Chemical and physical data
- Formula: C_{19}H_{17}N_{5}O_{7}S_{3}
- Molar mass: 523.55 g·mol^{−1}
- 3D model (JSmol): Interactive image;
- SMILES O=C2N1/C(=C(\CS[C@@H]1[C@@H]2NC(=O)C(=N\OC)/c3nc(sc3)N)CSC(=O)c4occc4)C(=O)O;
- InChI InChI=1S/C19H17N5O7S3/c1-30-23-11(9-7-34-19(20)21-9)14(25)22-12-15(26)24-13(17(27)28)8(5-32-16(12)24)6-33-18(29)10-3-2-4-31-10/h2-4,7,12,16H,5-6H2,1H3,(H2,20,21)(H,22,25)(H,27,28)/b23-11-/t12-,16-/m1/s1; Key:ZBHXIWJRIFEVQY-IHMPYVIRSA-N;

= Ceftiofur =

Chemical compound

Ceftiofur is an antibiotic of the cephalosporin type (third generation), licensed for use in veterinary medicine. It was first described in 1987. It is marketed by pharmaceutical company Zoetis as Excenel, Naxcel, and Excede and is also the active ingredient in that company's Spectramast LC (lactating cow formulation) and Spectramast DC (dry cow formulation) product.
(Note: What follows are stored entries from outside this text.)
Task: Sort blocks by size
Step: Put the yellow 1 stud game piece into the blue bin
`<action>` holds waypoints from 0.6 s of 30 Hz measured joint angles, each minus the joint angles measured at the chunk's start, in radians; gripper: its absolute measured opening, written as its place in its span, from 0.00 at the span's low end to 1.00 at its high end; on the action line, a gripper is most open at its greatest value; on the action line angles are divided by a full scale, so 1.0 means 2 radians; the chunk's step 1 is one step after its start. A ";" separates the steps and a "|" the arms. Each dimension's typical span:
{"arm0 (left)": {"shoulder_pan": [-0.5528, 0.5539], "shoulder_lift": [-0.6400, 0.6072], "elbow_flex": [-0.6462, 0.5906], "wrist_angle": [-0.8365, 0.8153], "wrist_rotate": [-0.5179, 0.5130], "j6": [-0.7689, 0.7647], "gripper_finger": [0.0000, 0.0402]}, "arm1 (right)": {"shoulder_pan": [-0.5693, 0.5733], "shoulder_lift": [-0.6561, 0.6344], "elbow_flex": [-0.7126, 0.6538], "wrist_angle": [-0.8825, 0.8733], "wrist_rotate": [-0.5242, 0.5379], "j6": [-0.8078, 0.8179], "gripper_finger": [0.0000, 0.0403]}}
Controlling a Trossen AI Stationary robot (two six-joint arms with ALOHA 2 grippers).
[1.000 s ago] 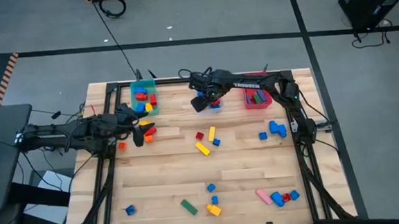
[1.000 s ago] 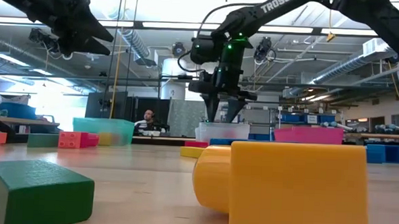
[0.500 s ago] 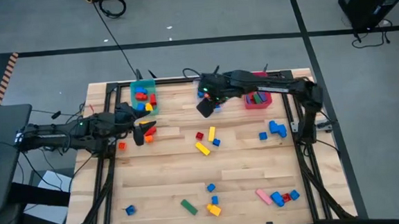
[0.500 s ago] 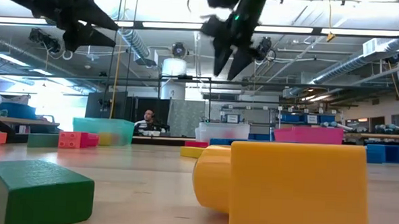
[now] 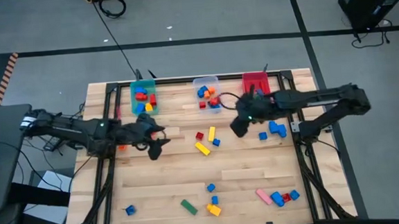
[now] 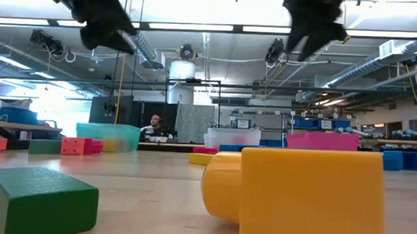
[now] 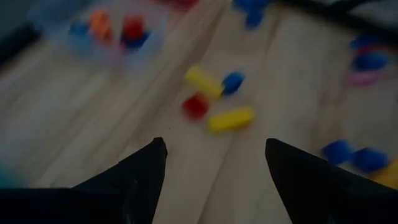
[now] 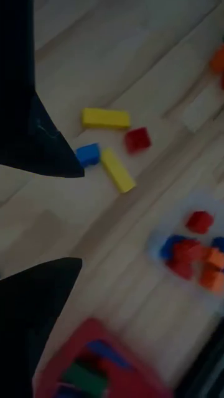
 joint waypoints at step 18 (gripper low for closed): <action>0.180 0.098 0.070 -0.273 0.067 -0.190 0.70 | 0.068 -0.046 -0.108 0.044 -0.001 0.086 0.56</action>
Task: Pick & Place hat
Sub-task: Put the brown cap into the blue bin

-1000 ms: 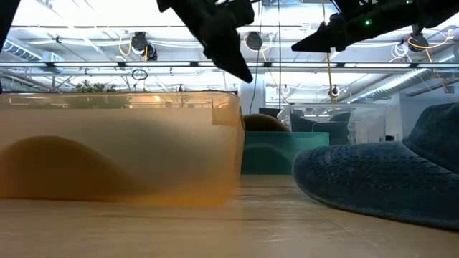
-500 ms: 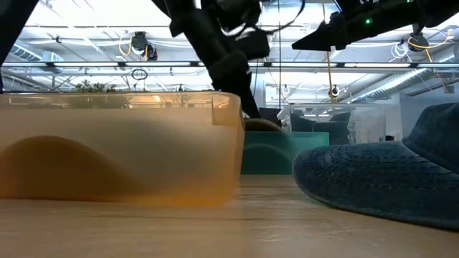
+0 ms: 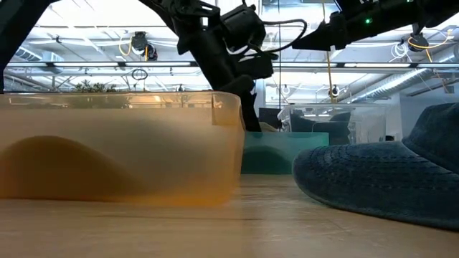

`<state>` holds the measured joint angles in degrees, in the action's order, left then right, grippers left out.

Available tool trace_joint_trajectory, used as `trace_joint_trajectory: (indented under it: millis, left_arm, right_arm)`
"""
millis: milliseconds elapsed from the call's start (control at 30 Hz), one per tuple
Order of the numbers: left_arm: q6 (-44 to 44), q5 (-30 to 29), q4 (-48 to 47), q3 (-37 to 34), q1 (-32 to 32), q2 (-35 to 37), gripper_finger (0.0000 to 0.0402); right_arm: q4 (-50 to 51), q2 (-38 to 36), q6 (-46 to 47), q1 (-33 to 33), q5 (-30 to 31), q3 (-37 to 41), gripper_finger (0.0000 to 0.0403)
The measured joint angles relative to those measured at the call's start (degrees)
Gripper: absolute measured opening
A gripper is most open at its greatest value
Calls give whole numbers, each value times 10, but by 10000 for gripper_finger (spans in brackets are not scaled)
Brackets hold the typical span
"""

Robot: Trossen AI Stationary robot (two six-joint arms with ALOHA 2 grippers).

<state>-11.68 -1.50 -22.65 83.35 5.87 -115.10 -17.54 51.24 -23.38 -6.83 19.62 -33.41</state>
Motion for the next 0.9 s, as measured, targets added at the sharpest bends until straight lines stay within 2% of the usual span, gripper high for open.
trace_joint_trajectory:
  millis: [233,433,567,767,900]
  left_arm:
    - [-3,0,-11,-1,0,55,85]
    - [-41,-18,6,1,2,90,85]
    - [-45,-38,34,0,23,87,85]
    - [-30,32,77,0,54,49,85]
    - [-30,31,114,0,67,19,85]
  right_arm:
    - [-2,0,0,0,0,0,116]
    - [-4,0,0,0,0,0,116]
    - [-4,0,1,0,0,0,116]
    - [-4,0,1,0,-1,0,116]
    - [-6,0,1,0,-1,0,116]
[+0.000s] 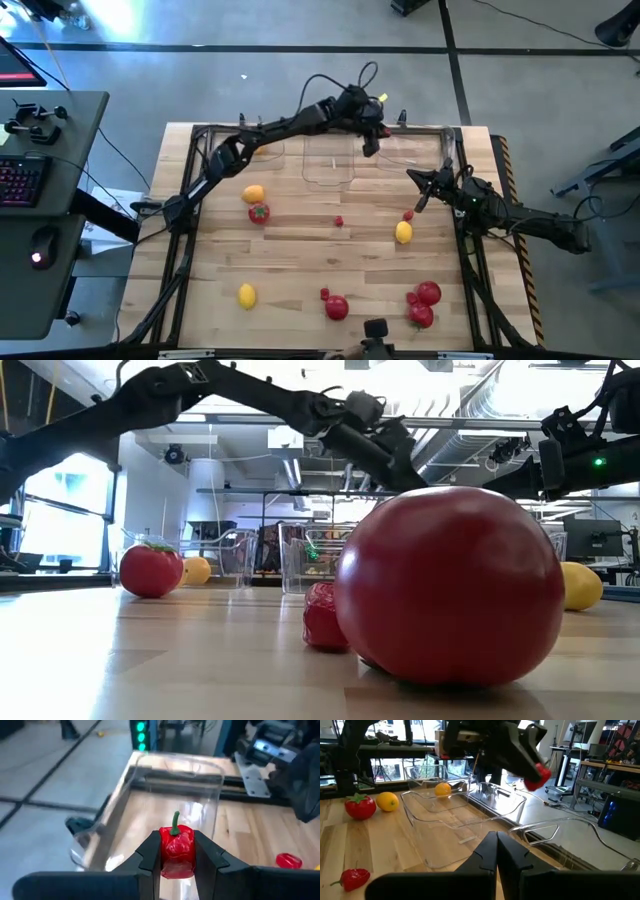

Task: Sort produce into baskets
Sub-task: Put the chili pepper into the right transparent bin

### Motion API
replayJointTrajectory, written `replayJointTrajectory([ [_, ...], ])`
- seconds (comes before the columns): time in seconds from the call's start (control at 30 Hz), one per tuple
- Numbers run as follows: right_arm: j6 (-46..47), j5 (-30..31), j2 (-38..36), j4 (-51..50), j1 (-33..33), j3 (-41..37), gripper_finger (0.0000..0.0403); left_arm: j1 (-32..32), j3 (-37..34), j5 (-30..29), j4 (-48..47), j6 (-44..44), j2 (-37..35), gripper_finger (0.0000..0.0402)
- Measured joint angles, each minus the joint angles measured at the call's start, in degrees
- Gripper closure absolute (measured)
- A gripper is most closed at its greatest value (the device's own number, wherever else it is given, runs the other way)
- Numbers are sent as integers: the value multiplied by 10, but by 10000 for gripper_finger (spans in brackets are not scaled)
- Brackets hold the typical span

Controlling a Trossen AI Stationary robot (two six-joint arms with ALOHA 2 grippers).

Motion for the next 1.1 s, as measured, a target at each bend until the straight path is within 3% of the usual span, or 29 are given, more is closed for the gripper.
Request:
replayJointTrajectory([
  [0.23,0,-3,0,0,0,0,403,-24,1,-77,6,-1,8,344],
  [0.57,0,-3,0,0,0,0,403,-28,0,-75,14,-69,51,344],
  [1.1,0,-4,0,0,0,0,403,-40,1,-77,-32,-82,60,344],
])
It is resistant to the antibiotic resistance enzyme beta-lactamase, and has activity against both Gram-positive and Gram-negative bacteria. Escherichia coli strains resistant to ceftiofur have been reported.

The metabolite desfuroylceftiofur also has antibiotic activity. The two compounds are measured together to measure for antibiotic activity in milk (alongside other antibiotics).